--- Aim of the exercise ---
Once you find the line with "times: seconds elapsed" in the data that follows, repeat it and every line after it exactly, through the line with "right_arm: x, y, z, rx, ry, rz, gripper".

--- Source material ---
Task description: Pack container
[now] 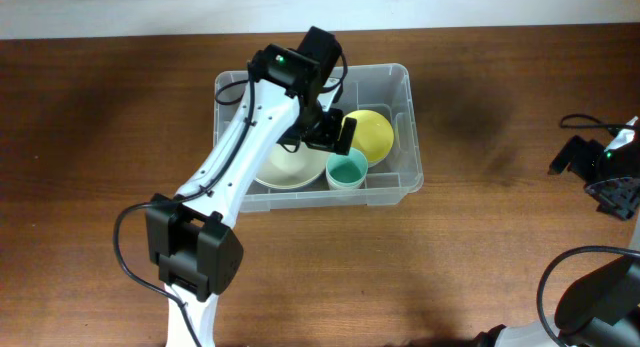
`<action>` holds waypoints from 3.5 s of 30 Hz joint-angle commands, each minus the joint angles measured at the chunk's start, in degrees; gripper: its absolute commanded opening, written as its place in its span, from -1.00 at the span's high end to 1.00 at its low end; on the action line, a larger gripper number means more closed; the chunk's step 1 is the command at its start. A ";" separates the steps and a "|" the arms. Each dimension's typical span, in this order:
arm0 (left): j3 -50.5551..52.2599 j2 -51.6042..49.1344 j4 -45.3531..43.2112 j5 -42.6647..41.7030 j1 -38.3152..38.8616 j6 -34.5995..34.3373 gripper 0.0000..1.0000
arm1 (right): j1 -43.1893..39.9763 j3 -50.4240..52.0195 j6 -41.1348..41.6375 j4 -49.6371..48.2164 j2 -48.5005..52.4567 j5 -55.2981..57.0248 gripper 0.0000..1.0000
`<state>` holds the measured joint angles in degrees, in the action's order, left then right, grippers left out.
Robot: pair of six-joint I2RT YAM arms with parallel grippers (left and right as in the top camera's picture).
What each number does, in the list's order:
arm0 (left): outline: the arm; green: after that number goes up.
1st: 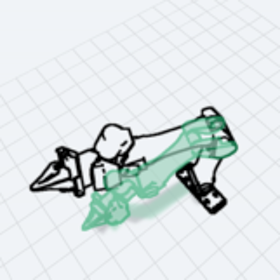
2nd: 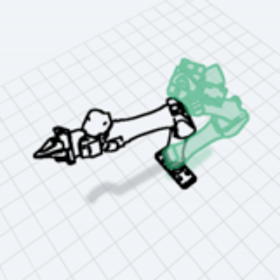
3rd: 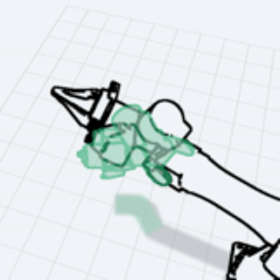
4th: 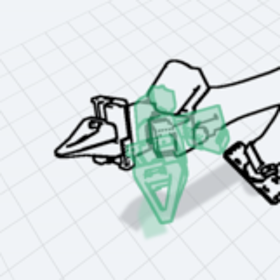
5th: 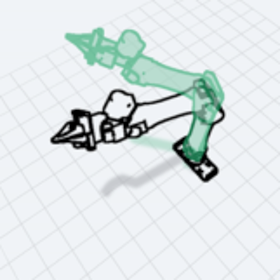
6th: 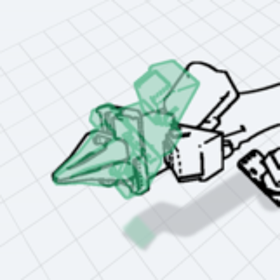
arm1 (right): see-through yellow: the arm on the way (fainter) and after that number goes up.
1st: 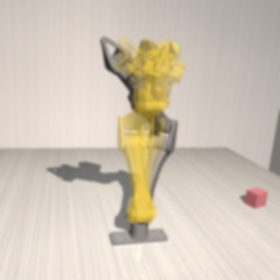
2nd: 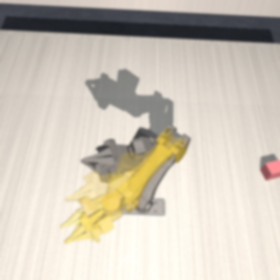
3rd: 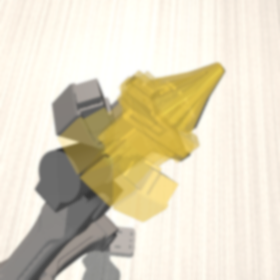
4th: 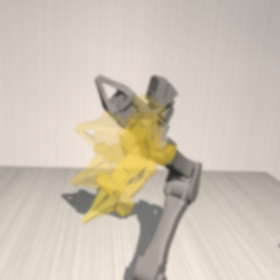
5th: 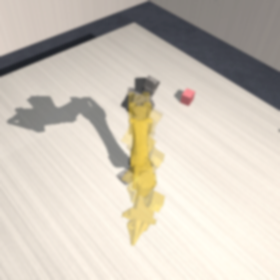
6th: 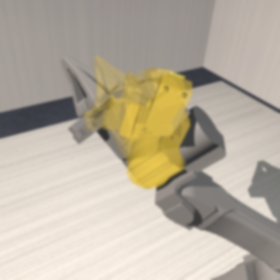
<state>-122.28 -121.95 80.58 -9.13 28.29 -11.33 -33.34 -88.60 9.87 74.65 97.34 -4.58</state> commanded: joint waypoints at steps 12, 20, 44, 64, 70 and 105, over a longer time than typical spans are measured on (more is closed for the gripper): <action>-1.25 -0.17 2.99 6.40 -7.08 0.72 -0.99 | -0.07 0.20 -0.44 -0.13 -0.42 -0.11 -0.98; -1.25 -0.17 2.99 6.40 -7.08 0.72 -0.99 | -0.07 0.20 -0.44 -0.15 -0.42 -0.11 -0.98; -0.72 2.19 -14.08 4.00 -5.31 26.47 -1.00 | -0.07 0.20 -0.44 -0.15 -0.42 -0.11 -0.98; 70.01 43.39 -75.63 3.37 -13.90 30.95 -1.00 | -0.07 0.20 -0.44 -0.13 -0.44 -0.11 -0.98; 87.69 57.00 -92.13 3.37 -16.31 30.95 -0.99 | -0.07 0.20 -0.44 -0.15 -0.42 -0.11 -0.97; 121.77 107.93 -101.07 -4.22 -29.20 30.93 -0.99 | -0.07 0.20 -0.44 -0.13 -0.42 -0.11 -0.97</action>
<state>-0.97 -15.99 -21.98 -10.72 0.40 19.11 -33.34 -88.60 9.85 74.65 97.34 -4.58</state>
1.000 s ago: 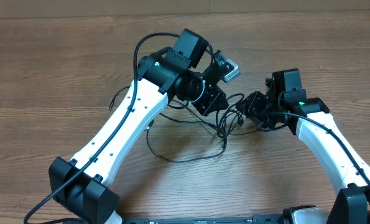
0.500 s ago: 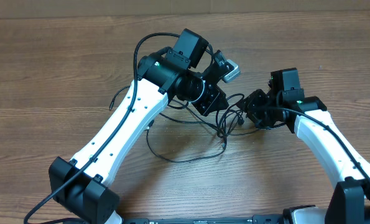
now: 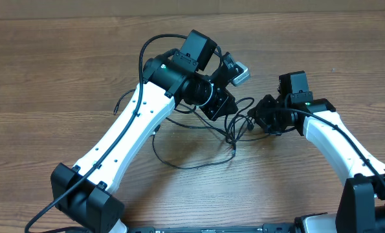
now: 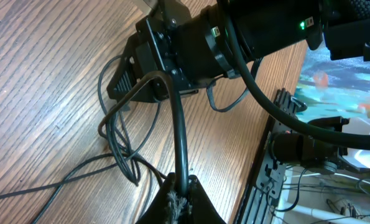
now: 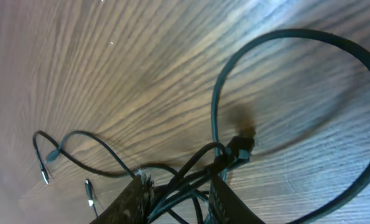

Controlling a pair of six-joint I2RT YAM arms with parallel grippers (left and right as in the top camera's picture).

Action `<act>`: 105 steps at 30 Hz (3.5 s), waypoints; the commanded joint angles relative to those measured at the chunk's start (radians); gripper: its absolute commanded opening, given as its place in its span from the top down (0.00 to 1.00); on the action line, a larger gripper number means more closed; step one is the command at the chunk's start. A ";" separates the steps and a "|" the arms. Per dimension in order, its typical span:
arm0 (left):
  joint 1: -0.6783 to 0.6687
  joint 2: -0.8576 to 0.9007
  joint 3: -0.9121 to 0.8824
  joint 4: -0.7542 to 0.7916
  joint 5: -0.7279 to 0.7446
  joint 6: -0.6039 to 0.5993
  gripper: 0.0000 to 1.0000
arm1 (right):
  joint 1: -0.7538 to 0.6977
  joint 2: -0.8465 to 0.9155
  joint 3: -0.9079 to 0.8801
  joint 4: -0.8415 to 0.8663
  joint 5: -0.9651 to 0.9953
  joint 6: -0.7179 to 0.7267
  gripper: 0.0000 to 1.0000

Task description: Untangle cables

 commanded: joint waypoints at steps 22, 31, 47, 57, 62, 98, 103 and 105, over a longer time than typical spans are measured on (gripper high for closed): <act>-0.004 -0.031 0.030 -0.032 -0.086 0.016 0.96 | 0.000 0.003 -0.039 -0.124 0.090 -0.035 0.96; 0.067 -0.031 0.030 -0.165 -0.533 -0.076 0.96 | 0.000 0.003 -0.113 -0.129 0.224 -0.035 0.96; 0.499 -0.037 0.030 -0.189 -0.526 -0.090 0.96 | 0.000 0.003 -0.117 -0.128 0.232 -0.035 0.96; 0.665 -0.041 0.042 -0.176 -0.593 -0.349 0.96 | 0.000 0.003 -0.117 -0.131 0.232 -0.035 0.96; 0.728 -0.048 0.076 -0.175 -0.516 -0.360 0.95 | 0.000 0.003 -0.117 -0.144 0.266 -0.035 0.96; 0.319 0.212 0.063 -0.260 -0.264 0.023 0.20 | 0.000 0.003 -0.117 -0.148 0.268 -0.035 0.96; 0.296 0.293 0.063 -0.256 -0.290 0.023 0.21 | 0.000 0.003 -0.117 -0.150 0.268 -0.035 0.97; 0.292 0.327 0.063 -0.253 -0.308 0.023 0.20 | 0.000 0.003 -0.117 -0.150 0.268 -0.035 0.96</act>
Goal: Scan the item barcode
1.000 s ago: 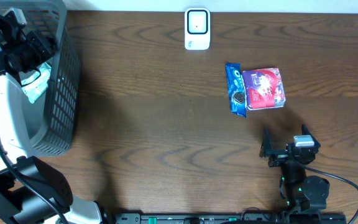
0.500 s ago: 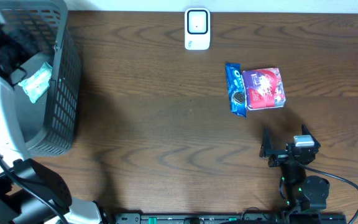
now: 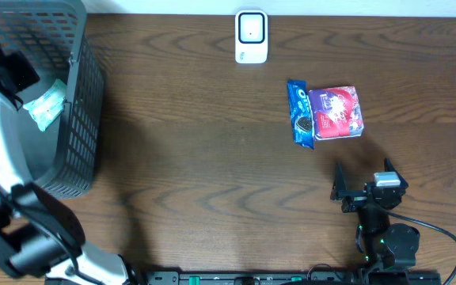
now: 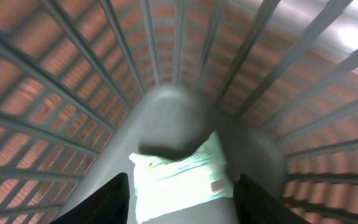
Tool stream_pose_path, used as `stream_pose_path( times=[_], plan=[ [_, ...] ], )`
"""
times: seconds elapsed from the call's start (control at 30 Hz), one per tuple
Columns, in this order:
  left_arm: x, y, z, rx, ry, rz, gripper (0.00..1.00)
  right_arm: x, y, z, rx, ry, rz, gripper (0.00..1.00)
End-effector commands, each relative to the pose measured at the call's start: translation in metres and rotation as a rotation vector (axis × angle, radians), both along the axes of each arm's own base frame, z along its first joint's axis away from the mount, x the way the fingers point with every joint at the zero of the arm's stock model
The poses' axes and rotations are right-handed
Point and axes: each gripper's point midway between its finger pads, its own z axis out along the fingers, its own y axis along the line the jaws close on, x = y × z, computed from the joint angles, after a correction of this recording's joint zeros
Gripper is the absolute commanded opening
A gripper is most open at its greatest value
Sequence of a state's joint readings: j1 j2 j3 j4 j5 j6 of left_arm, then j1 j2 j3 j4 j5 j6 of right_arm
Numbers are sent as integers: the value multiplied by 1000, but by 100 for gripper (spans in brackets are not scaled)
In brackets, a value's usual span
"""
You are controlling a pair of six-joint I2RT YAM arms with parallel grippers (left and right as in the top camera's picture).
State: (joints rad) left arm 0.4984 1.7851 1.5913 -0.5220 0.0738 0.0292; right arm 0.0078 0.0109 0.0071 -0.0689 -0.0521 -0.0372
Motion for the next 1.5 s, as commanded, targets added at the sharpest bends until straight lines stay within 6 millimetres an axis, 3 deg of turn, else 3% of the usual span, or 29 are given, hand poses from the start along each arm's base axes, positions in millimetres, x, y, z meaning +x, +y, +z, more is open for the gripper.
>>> stream_pose_path(
  times=[0.0,0.17,0.33,0.5,0.8,1.23,1.37,1.47],
  plan=[
    [3,8,-46,63,143,-94,55,0,2,0,-1,-2,8,99],
    [7,9,-81,56,210,-145,54,0,2,0,-1,-2,8,99],
    [14,-7,-114,-6,237,-266,55,0,2,0,-1,-1,8,99],
    [11,-9,-137,-19,290,-303,55,0,2,0,-1,-2,8,99],
    [6,-21,-155,-48,322,-378,55,0,2,0,-1,-1,8,99],
    [-10,-22,-180,-39,372,-373,54,0,2,0,-1,-2,8,99],
    [-10,-22,-180,-41,374,-372,41,0,2,0,-1,-2,8,99],
    [-11,-23,-181,-45,378,-373,19,0,2,0,-1,-1,8,99]
  ],
)
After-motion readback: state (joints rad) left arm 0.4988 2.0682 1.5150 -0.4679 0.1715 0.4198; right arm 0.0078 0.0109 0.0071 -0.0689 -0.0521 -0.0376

--- Exercise output ---
times: seconds elapsed from the call's start (control at 30 Hz), one per tuple
Columns, in this order:
  left_arm: x, y, z, rx, ry, rz, gripper (0.00..1.00)
  right_arm: x, y, z, rx, ry, rz, gripper (0.00..1.00)

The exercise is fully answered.